The real photo postcards were likely photographed & printed by the photographers accompanying the Fleet as happened during the 1908 Great White Fleet visit to Auckland on that fleet's around the world tour to show the Stars and Stripes to the world. Of interest to the real photo postcard collector is the stamp box on the reverse - a triangle with Gevaert within.



New Zealand Army Honour Guard presents arms at Pipitea Wharf, Wellington.
A movie camera can be seen mounted on the wall behind the guard adjacent to the sheds.


Official Welcome of the 1925 US Fleet at Parliament Buildings, Wellington




Top military brass turn out for the official welcome.
Unidentified individuals, ranks, and national origins.


The Californian dealer on eBay who offered these items for sale a couple of years ago didn't seem to know the difference between New Zealand and Australia so views of Melbourne and Wellington visits of the Fleet were intermixed.
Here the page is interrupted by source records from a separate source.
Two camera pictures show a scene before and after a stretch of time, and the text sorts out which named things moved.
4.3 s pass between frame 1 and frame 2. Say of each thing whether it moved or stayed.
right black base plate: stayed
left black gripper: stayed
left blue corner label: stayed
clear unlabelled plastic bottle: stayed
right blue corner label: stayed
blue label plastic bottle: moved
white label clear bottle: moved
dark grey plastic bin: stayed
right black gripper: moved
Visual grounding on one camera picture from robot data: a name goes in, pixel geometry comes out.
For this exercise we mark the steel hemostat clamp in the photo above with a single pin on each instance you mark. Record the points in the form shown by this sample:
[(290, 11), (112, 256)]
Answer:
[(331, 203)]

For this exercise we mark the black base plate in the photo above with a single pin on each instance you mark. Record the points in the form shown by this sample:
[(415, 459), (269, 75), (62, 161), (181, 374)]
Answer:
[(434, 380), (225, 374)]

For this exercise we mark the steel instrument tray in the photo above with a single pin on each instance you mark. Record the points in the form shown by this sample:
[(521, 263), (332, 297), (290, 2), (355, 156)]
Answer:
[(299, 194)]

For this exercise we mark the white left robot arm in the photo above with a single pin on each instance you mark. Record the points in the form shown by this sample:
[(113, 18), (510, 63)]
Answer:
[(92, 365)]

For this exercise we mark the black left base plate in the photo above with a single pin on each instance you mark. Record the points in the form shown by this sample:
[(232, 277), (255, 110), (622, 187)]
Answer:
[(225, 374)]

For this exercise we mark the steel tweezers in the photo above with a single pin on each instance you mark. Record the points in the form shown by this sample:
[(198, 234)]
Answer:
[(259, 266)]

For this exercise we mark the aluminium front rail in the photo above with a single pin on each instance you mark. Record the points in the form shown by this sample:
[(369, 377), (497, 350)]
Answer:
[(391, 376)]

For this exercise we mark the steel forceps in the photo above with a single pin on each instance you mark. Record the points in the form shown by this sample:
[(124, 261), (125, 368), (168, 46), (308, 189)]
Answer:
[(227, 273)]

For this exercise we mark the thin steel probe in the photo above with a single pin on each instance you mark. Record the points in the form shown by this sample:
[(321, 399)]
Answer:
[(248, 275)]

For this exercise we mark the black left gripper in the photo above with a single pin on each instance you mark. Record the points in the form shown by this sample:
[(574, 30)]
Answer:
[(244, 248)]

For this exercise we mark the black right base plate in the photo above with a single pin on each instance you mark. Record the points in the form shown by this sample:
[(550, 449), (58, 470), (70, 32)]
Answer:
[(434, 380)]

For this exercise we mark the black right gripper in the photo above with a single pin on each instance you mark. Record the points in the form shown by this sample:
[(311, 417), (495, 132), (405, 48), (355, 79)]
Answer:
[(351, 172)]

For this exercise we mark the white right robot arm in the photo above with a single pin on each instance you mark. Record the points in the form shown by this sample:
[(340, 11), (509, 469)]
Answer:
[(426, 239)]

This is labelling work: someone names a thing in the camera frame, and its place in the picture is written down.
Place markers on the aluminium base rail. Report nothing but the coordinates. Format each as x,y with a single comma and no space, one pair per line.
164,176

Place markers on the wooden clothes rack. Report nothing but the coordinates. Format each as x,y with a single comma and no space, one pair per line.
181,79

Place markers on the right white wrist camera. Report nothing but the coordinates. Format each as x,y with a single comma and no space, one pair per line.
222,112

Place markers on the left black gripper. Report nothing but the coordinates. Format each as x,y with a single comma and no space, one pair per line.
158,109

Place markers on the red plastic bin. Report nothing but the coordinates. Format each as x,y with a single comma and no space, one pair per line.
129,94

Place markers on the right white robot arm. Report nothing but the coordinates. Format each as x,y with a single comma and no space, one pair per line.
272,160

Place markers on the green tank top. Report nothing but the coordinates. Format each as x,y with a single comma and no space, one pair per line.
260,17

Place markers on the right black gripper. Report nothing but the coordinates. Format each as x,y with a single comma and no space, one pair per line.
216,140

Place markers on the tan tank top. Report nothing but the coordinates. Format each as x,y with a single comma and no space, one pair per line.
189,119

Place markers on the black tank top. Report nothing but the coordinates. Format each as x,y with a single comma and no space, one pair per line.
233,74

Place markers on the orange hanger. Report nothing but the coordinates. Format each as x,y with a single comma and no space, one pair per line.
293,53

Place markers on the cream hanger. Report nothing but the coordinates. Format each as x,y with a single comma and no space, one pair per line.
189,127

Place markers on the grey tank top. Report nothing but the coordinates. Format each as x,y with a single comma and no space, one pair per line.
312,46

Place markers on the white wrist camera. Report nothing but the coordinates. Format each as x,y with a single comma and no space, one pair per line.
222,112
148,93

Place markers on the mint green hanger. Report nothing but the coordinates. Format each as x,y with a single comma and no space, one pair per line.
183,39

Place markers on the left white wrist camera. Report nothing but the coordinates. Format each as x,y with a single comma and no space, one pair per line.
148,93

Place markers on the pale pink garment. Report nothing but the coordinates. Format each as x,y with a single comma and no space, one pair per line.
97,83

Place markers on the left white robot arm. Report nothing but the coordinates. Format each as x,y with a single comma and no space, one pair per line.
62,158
It is possible that the unidentified dignitaries in the above image are actually ones who were in attendance at the Melbourne welcome at the state legislature there.



Official reception for the 1925 US Fleet at the Wellington Town Hall.



Officers of the US Fleet attending a function or visiting some facility - given the HB Clothing Factory sign, this is most likely a visit to a Hallenstein Brothers Clothing Factory somewhere in New Zealand - Our good acquaintance the Canterbury Heritage blogmeister suggests in the comments below that the location is actually the Lyttelton railway station. Admiral Coontz is possibly the man 2nd from right, and woman immediately to left, Mrs Coontz (see photo below for further info.)


Since there is no caption or message on the reverse, the above event or visit is unidentified. In a touch of early sponsorship (?), signs for Buchanan's Whisky and HB's Clothing Factory. HB most likely is Hallenstein Brothers, a long established clothing manufacturer and retailer in New Zealand.



Admiral Coontz (most likely) in Maori cloak receives a hongi from a Maori guide while Mrs Coontz (in cloak) and US naval officers look on. Probably taken at Rotorua in the central North Island.